Number's up
IT was National Numeracy Day yesterday and Tory Government Minister of State for Skills Anne Milton tweeted: "Its national numberacy day so test how good you are at numbers. It’s never too late to improve your skills." We were so taken with her inability to type "numeracy" that we almost missed her absent apostrophe. Never underestimate the skills of politicians.
Bullseye
FOLK have been saying how good the documentary about the late darts champion Jocky Wilson was on BBC Scotland this week. We remember fellow champ Bobby George saying he had to share a room with Jocky while playing in Las Vegas.

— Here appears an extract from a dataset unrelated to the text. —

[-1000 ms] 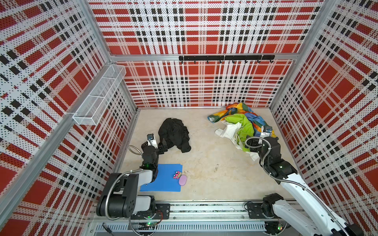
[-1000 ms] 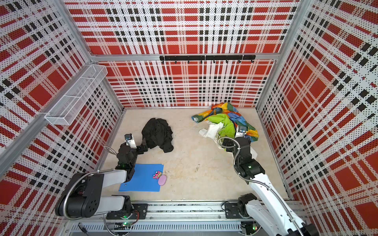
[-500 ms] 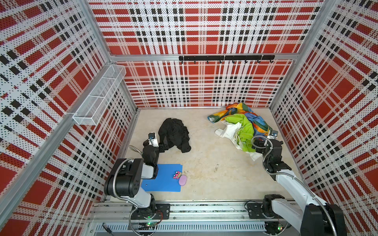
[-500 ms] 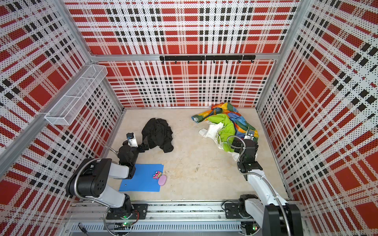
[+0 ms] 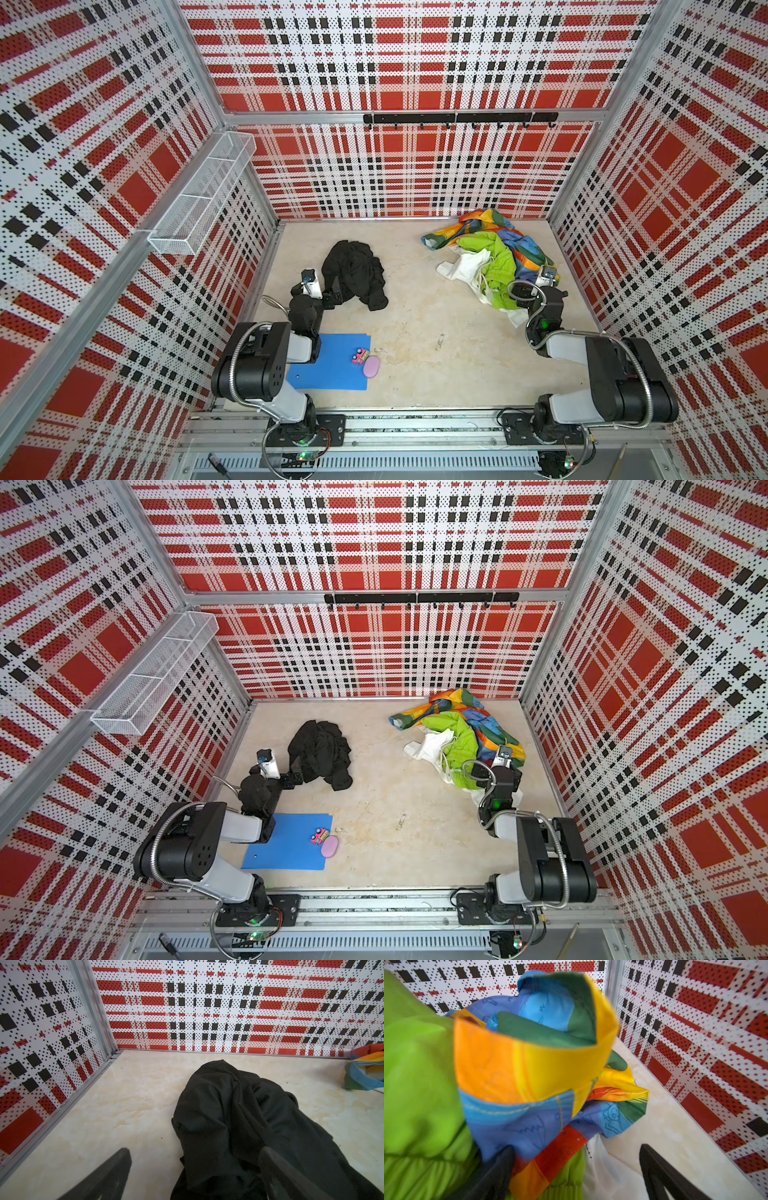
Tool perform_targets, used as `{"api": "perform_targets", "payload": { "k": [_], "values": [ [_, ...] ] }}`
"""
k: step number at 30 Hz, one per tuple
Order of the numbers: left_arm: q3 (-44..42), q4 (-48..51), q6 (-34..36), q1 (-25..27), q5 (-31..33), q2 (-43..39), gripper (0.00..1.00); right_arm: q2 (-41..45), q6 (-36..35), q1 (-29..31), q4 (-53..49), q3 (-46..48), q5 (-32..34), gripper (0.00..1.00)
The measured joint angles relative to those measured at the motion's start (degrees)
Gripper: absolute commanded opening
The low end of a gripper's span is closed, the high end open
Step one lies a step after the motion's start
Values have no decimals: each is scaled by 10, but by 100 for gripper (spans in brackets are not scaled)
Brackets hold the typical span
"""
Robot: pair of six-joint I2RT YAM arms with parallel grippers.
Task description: Pick out a specific cloth from the pile
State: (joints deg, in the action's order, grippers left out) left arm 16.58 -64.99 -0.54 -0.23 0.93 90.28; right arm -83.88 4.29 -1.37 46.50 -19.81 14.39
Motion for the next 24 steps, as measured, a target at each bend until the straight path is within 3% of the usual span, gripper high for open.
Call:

Waking, Bobby realised he was out of toothpaste, and asked a sleeping and extremely hungover Jocky if he could borrow his. Jocky stumbled out of bed and started rummaging through his suitcase, but suddenly stopped and shouted: "Why am I looking for toothpaste for you? I haven't got any f****** teeth!"
Using the heid
OUR quest to find Scotland's oldest pub brings a claim from Edinburgh where the Sheep Heid Inn says it can trace its origins to 1360. The fanciful story about its unusual name comes from the folk of Duddingston village being renowned for cooking sheep's heads which were otherwise discarded. More plausibly, King James VI gifted the owners an ornate ram's head snuff box. Any other claims?
Bank on it
OUR mention of the passing of Sir David McNee, the former Metropolitan Police Commissioner, reminds a retired banker of once meeting Sir David who told him that when he left school he joined the Clydesdale Bank as an errand boy, earning 15 shillings a week. He was then called up, and never returned to the Clydesdale until he became a director on his retirement from the Met. Says our reader: "Sir David said it must have been one of the biggest promotion leaps in the history of the bank."
Salad days
PROBABLY not a sentence we get sent very often, but our stories about food disasters provokes Stephen O'Neill to tell us: "This reminds me of Gore Vidal." Tell us more, Stephen. "He was dining in a well-known Italian restaurant with a bunch of heavy drinking US luminaries and famous journalists. A spat broke out and one of the guests threw a bowl of salad at William Murray, a writer for New Yorker. The salad landed perfectly on writer Donald Stewart's lap – another writer for New Yorker and Playboy – and Stewart shouts across the restaurant, 'Waiter, there's a salad in my fly!'"
Meal of it
SO we wondered about the many versions told of Chic Murray asking if there was a buffet car on the Glasgow Subway. We get the definitive answer from writer Stuart Hepburn who tells us: "While researching for my play Chic Murray – A Funny Place For A Window, at least five separate 'respectable' sources informed me that it was they who were personally told the train buffet gag by Chic. The most common tag line being, 'I’ll be starving by the time I get to Cessnock'." The good news is that fans can see Dave Anderson reprise his memorable role as the big man when the play is staged at the Edinburgh Fringe this year.
A hold up
TALKING of the Subway, a reader is reminded of the tale told in a book on urban legends about a London homeowner replacing a 6ft-long fluorescent strip-light in his kitchen, and being told that the dustmen wouldn't take away the dud tube, so he decided to take it to work with him to dispose of in his company's large bins. On the underground, he held the light up above his head when it got busy, but two other passengers thought it was a handrail and held on at either end. At his stop, the chap simply got off, leaving them holding it.